L’EVOLUTION DE LA LANGUE ET DE L’ECRITURE
La langue
L’égyptien est une langue dont la syntaxe a évolué. Il a connu cinq états successifs répartis en deux groupes d’affinité syntaxique.
Le premier groupe
Il comprend l’ancien-égyptien (de la période pré-dynastique à la fin de l’Ancien Empire soit de 3 100 à 2 200) et le moyen-égyptien (de la Première Période Intermédiaire au tout début de la Deuxième Période Intermédiaire soit de 2 200 à 1 700).
Le moyen égyptien est considéré comme l’égyptien classique, c’est en effet lui qui a produit les grands textes littéraires.
Le second groupe
Il est composé du néo-égyptien (d’une grande partie de la Deuxième Période Intermédiaire à la quasi totalité de la Troisième Période Intermédiaire soit de 1 700 à 700), du démotique (de la fin de la Troisième Période Intermédiaire au IVe siècle ap. J.-C. soit de 700 av. J.-C. à 400 ap. J.-C.) et du copte (de 400 à 1 400, l’arabe commence néanmoins à le supplanter à partir de la seconde moitié du VIIe siècle, il est encore employé de nos jours comme langue liturgique par les chrétiens d’Egypte).
L’écriture
L’écriture sert à noter ces états successifs de la langue au moyen de trois systèmes pouvant coexister au cours d’un même état de la langue.
Le hiéroglyphique
Etymologie : du grec « iérogluphikos » (iéros : sacré, divin ; gluphô : tailler, sculpter, graver, ciseler), « hiéroglyphicus » en latin.

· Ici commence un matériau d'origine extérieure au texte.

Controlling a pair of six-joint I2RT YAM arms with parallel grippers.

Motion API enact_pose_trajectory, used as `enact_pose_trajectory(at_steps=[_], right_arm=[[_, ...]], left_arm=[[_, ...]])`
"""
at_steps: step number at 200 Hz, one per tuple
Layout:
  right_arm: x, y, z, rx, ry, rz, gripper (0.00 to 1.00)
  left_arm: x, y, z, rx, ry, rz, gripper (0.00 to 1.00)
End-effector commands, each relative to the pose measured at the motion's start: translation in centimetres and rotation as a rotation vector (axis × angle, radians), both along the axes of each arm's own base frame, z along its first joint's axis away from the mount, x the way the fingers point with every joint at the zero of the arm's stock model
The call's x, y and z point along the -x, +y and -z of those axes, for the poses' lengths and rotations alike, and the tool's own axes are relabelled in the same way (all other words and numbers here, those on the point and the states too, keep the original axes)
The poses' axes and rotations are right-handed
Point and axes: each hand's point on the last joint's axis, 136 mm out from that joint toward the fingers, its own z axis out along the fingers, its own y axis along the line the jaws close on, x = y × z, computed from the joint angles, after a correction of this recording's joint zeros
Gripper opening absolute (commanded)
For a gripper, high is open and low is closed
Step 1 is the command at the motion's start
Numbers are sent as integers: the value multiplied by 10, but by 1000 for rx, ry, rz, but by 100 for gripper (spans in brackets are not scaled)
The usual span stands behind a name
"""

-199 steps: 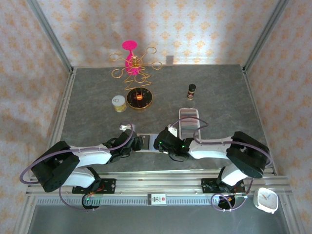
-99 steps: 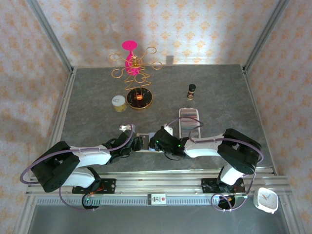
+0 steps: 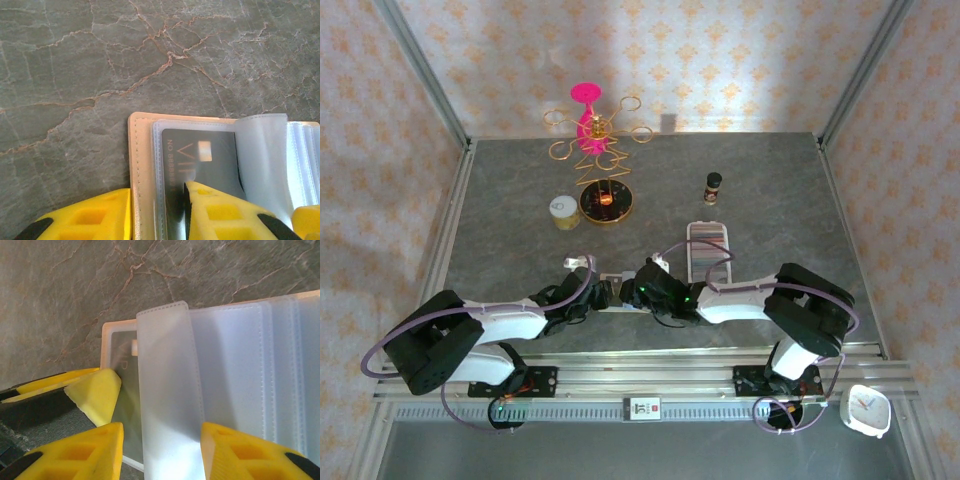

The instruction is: Put the credit cards into the card holder

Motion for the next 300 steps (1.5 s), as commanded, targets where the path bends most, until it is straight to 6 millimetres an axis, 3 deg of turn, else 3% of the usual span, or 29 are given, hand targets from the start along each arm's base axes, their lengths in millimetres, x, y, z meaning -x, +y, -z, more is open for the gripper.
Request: enact_pose_trajectory(at_steps=[1,57,115,159,210,249,274,300], right_arm=[[-2,13,-5,-46,-3,-4,45],[-6,30,-28,-159,-39,-20,44],[-5,34,-26,-188,-29,-20,45],[-7,40,-29,-216,-32,-27,45],[-9,47,-32,-243,-37,-32,44],[-10,56,-37,-285,-45,-46,45],[-12,68,-51,-344,-70,-74,44],[-17,68,-80,-369,-169,-96,45]], left_arm=[[44,-7,40,33,217,97,30],[45,-9,37,54,208,100,31],[42,-7,32,60,187,83,33],[39,-4,22,83,154,58,41],[31,26,19,-27,119,-69,42],[24,73,3,-153,40,-278,46],[22,92,-15,-159,-32,-366,51],[18,87,-40,-81,-98,-350,55]])
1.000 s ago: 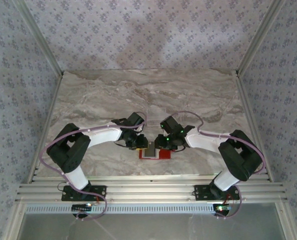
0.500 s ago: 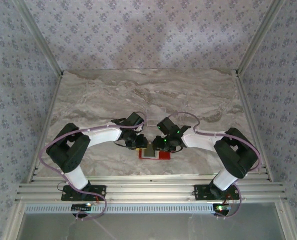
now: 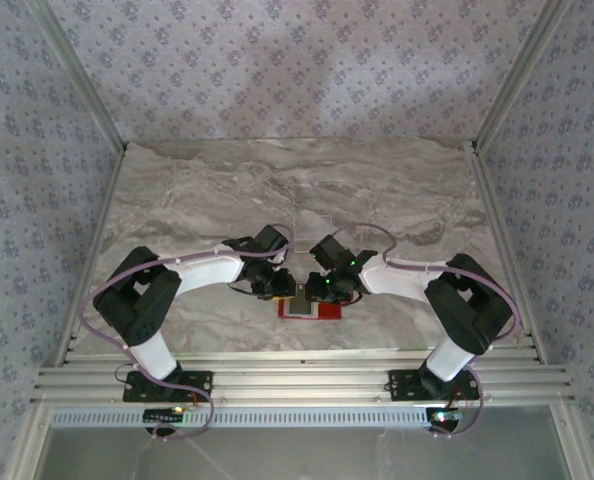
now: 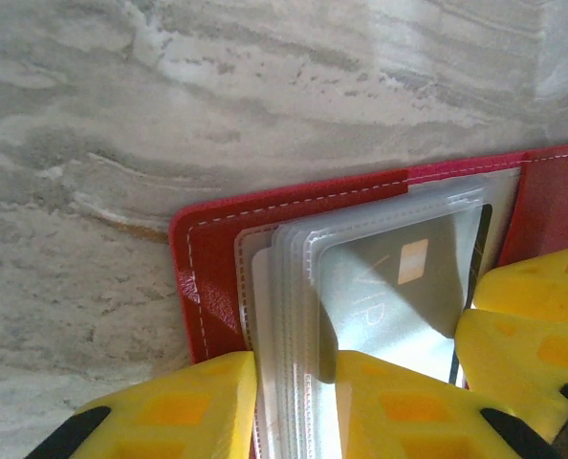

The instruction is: Take the credit cards out of the card holder

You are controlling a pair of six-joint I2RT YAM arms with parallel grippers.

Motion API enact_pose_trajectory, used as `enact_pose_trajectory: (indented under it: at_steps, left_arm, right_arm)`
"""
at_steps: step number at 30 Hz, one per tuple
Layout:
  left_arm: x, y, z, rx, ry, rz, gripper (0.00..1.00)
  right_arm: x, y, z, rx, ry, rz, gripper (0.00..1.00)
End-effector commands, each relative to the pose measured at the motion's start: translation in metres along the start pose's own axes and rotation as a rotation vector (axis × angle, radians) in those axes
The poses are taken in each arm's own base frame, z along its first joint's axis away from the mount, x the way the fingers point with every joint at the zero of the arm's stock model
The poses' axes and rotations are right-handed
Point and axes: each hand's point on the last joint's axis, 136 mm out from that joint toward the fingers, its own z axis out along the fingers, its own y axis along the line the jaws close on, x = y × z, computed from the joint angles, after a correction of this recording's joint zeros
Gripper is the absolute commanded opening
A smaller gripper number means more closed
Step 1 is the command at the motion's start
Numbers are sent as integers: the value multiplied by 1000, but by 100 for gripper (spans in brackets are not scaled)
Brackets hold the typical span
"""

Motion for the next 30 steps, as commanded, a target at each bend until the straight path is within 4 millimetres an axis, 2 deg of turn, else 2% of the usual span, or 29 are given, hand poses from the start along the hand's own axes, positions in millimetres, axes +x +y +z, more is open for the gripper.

Définition : système utilisant les hiéroglyphes comme signes d’écriture, c'est-à-dire des images de choses réelles.
Période d’utilisation : de l’époque pré-dynastique au IVe siècle av. J.-C. (3 200 - 400).
Support : écriture gravée ou peinte sur les parois des monuments ou sur les œuvres en ronde-bosse et en bas-relief. A partir de l’époque grecque (332) il ne concerne plus que les textes sacrés gravés sur les parois des temples.
Dernière inscription hiéroglyphique : gravée à Philae et datée du 24 août 394.
A noter : il existe un hiéroglyphique cursif pour lequel les signes sont légèrement simplifiés et qui est utilisé pour textes religieux sur bois ou papyrus.
Le hiératique
Etymologie : du grec « iératikos » (iéros : sacré, divin), « hiératicus » en latin.
Définition : les signes hiéroglyphiques sont simplifiés sous une forme cursive. Avec un peu de pratique ils sont aisément identifiables.
Période d’utilisation : de la période pré-dynastique à la fin de l’époque romaine (3 200 - 350 ap. J.-C.)
Support : les papyrus, les ostraca (éclats de pierre ou de poterie). A partir de la XXIe dynastie (vers 1 070) Le hiératique est progressivement réservé aux textes religieux sur papyrus.
Le démotique
Etymologie : du grec « dêmotikos » (dêmos : peuple), « démoticus » en latin.
Définition : extrême simplification du hiératique à tel point que les signes ne sont plus identifiables.
Période d’utilisation : d’une partie de la Troisième Période Intermédiaire à l’époque romaine (700 av. J.-C. - 450 ap. J.-C.)
Dernière inscription démotique : gravée par un païen à Philae en 452 ap. J.-C.
Le copte
Etymologie : du grec « aiguptios » (égyptien).
Définition : ultime transformation de l’égyptien utilisant l’alphabet grec augmenté de sept signes démotiques servant à noter des phonèmes inconnus du grec.
Période d’utilisation : apparaissant peu avant le christianisme (donc avant le copte parlé) il se généralise entre le IIe et le IIIe siècle.
Utilisé jusqu’en 1 400 il est néanmoins progressivement supplanté par l’arabe à partir de la seconde moitié du VIIe siècle.